### Data segment
-*-

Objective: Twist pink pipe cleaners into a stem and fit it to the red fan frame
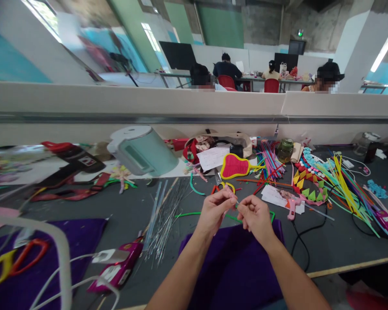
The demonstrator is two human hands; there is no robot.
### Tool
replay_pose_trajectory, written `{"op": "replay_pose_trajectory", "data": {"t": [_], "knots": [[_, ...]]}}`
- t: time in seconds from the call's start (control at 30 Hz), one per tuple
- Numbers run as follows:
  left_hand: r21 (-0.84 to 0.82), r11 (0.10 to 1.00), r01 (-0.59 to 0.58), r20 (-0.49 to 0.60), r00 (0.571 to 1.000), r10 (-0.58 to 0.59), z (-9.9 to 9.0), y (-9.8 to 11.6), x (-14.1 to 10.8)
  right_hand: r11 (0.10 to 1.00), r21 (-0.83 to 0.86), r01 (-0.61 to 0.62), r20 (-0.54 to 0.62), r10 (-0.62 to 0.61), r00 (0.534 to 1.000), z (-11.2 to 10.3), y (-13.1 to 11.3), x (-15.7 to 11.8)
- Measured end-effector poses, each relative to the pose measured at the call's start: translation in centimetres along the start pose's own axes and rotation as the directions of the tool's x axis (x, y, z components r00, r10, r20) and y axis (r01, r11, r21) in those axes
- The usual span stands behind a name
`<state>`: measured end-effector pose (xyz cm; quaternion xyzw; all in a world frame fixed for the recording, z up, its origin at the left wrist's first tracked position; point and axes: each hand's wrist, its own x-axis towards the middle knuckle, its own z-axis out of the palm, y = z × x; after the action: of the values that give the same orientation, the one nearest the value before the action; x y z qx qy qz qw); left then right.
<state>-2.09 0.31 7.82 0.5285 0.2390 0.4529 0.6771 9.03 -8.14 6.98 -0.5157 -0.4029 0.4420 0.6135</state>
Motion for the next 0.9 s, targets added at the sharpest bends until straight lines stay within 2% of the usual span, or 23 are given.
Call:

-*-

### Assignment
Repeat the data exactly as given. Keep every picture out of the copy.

### Exercise answer
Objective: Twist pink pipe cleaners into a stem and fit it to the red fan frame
The demonstrator is two human hands; there is no robot.
### Tool
replay_pose_trajectory, written `{"op": "replay_pose_trajectory", "data": {"t": [_], "knots": [[_, ...]]}}`
- t: time in seconds from the call's start (control at 30 Hz), one per tuple
- Numbers run as follows:
  left_hand: r21 (-0.84 to 0.82), r11 (0.10 to 1.00), r01 (-0.59 to 0.58), r20 (-0.49 to 0.60), r00 (0.571 to 1.000), r10 (-0.58 to 0.59), z (-9.9 to 9.0), y (-9.8 to 11.6), x (-14.1 to 10.8)
  right_hand: r11 (0.10 to 1.00), r21 (-0.83 to 0.86), r01 (-0.61 to 0.62), r20 (-0.54 to 0.62), r10 (-0.62 to 0.61), r00 (0.534 to 1.000), z (-11.2 to 10.3), y (-13.1 to 11.3), x (-15.7 to 11.8)
- Measured end-effector poses, each relative to the pose measured at the call's start: translation in centimetres along the start pose's own axes and rotation as the directions of the tool's x axis (x, y, z components r00, r10, r20) and y axis (r01, r11, r21) in those axes
- The usual span stands behind a name
`<state>`: measured end-effector pose (xyz cm; quaternion xyzw; all in a world frame fixed for the recording, z up, its origin at the left wrist's first tracked position; point and axes: each hand's wrist, its own x-axis towards the middle knuckle, its own z-axis out of the palm, y = z × x; after the action: of the values that give the same orientation, the one nearest the value before the action; x y z qx qy qz qw); left then right.
<state>-2.09 0.31 7.82 0.5285 0.2390 0.4529 0.6771 9.03 -8.14 6.98 -0.5157 -0.4029 0.4420 0.6135</state>
Motion for the next 0.9 s, targets added at the sharpest bends until straight lines stay within 2% of the usual span, or 23 are given.
Call:

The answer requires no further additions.